Use the entries below and reproduce exactly the lines from the one containing "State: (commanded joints" down to the one containing "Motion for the", both of them included.

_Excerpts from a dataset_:
# # # # # # #

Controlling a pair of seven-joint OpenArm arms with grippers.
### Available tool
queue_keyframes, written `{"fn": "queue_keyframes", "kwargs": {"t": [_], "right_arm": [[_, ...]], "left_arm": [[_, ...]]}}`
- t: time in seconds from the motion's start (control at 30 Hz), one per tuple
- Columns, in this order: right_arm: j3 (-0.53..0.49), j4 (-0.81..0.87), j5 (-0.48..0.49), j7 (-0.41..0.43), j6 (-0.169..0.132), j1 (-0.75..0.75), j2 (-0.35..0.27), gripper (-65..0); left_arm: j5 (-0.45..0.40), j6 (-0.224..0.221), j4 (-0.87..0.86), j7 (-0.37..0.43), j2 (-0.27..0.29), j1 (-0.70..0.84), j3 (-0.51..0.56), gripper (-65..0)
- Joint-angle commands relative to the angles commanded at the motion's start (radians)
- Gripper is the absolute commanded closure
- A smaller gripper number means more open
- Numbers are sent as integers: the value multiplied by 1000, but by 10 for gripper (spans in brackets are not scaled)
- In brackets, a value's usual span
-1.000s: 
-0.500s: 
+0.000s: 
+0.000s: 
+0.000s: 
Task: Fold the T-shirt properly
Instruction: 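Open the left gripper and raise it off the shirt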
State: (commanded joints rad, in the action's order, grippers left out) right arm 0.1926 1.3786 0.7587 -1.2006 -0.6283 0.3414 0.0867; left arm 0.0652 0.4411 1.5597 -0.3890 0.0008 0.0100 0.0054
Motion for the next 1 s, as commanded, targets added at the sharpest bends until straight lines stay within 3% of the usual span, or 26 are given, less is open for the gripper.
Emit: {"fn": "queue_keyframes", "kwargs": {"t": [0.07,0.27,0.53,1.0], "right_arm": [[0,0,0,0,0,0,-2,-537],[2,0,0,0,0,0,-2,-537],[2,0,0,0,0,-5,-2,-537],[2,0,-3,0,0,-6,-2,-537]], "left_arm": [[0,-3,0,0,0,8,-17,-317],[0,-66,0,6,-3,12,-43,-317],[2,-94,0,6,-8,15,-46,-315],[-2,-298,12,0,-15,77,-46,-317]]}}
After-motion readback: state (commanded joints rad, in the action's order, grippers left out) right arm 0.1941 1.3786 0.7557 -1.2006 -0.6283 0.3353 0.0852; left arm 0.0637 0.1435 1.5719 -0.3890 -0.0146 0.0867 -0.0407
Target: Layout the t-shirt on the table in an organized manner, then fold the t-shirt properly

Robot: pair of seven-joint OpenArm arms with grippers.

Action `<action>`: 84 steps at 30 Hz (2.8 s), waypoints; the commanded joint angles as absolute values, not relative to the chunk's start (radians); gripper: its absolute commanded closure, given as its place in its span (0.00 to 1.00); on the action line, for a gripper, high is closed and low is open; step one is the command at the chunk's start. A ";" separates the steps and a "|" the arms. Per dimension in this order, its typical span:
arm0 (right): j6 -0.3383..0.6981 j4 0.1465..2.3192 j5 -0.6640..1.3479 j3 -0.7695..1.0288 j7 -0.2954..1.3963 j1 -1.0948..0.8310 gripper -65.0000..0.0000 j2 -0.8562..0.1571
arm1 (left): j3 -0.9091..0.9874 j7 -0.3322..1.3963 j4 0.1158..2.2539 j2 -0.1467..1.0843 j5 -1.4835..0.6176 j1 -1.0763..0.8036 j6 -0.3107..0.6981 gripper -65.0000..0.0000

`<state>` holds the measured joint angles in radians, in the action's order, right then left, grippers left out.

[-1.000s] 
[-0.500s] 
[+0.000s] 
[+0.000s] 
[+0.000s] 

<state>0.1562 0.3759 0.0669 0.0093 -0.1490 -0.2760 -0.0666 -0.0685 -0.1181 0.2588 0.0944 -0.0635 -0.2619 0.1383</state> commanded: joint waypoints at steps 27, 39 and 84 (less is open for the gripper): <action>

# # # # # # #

_WRITTEN RESPONSE_:
State: (commanded joints rad, in the action's order, grippers left out) right arm 0.1926 1.3786 0.7587 -1.2006 -0.6283 0.3414 0.0867; left arm 0.0652 0.4411 1.5597 -0.3890 0.0008 0.0100 0.0054
Motion for the next 1 s, as commanded, targets added at the sharpest bends until straight lines stay within 3% of the usual span, or 26 are given, less is open for the gripper.

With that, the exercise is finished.